## [Problem statement]
Your whole answer should be the number of lines in the material below that include the word "camera".

- Opening Delimiter -

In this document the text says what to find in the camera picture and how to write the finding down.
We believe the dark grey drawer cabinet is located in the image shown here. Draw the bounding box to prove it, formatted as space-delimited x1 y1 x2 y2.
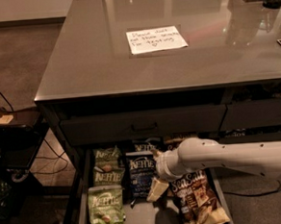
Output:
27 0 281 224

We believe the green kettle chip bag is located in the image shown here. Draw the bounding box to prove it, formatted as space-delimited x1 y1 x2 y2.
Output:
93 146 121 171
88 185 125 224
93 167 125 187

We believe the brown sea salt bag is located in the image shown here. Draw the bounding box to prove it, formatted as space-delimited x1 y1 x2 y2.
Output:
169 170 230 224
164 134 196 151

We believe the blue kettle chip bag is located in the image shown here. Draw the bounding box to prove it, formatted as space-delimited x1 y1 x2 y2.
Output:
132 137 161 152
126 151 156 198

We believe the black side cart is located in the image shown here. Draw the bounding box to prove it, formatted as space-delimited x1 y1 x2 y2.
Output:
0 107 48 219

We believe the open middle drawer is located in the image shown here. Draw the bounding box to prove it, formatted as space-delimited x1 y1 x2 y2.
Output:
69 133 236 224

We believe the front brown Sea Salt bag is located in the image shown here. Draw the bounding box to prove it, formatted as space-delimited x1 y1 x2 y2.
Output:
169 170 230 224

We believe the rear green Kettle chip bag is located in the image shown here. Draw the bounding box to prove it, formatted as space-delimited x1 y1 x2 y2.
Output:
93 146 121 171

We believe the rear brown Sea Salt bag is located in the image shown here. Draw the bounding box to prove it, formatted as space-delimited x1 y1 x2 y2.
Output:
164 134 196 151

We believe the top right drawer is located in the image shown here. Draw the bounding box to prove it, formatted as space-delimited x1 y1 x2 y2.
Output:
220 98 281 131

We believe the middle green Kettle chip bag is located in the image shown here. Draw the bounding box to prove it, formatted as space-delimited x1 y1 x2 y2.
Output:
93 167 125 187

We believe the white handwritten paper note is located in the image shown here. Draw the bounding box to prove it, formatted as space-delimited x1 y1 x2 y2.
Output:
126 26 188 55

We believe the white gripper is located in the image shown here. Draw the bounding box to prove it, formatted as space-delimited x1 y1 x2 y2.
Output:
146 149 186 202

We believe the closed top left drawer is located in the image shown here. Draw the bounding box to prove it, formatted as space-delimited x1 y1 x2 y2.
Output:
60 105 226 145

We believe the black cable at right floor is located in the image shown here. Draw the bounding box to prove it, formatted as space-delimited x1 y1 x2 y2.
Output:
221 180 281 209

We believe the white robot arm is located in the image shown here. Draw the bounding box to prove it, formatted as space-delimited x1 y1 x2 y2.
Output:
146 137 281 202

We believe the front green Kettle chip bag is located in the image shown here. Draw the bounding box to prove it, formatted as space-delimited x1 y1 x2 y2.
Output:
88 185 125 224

- Closing Delimiter -
- Opening Delimiter -

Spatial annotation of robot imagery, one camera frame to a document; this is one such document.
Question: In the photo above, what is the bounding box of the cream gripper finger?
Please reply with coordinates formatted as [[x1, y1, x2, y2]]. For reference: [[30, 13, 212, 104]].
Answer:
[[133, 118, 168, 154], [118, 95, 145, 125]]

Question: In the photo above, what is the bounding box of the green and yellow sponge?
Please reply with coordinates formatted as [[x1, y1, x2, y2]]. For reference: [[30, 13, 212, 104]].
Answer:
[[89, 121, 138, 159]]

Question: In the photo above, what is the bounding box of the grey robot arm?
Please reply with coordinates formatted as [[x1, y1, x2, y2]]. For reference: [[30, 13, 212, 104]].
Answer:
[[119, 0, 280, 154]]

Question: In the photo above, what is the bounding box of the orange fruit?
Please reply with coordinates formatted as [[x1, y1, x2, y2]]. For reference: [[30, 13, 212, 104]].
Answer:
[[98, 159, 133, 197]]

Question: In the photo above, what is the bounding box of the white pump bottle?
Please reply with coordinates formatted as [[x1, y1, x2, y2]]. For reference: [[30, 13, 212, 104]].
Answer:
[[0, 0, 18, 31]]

- Closing Delimiter -
- Opening Delimiter -

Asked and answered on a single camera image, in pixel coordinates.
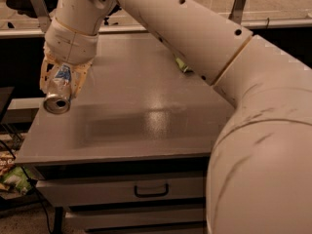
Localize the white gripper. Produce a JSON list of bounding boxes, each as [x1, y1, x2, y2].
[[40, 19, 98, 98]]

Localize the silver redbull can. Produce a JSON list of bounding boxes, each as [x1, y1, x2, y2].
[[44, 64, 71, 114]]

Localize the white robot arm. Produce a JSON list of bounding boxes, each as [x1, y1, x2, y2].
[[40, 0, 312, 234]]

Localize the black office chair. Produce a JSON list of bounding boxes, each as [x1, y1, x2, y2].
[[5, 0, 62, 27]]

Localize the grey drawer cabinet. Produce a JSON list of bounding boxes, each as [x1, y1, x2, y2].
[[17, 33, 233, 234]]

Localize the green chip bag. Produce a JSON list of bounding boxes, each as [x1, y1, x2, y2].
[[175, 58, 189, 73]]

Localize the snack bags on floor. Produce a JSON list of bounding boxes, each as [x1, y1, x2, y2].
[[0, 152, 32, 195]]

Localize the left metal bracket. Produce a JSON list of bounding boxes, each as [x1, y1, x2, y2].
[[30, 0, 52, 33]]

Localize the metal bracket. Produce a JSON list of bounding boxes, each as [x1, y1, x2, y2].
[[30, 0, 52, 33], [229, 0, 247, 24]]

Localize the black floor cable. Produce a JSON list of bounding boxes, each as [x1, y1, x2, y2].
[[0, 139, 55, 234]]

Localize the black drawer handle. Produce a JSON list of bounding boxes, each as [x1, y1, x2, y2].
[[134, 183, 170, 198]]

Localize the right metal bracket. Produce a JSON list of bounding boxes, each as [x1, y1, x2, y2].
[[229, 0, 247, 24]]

- Closing Delimiter -

## [Result for this exercise]
3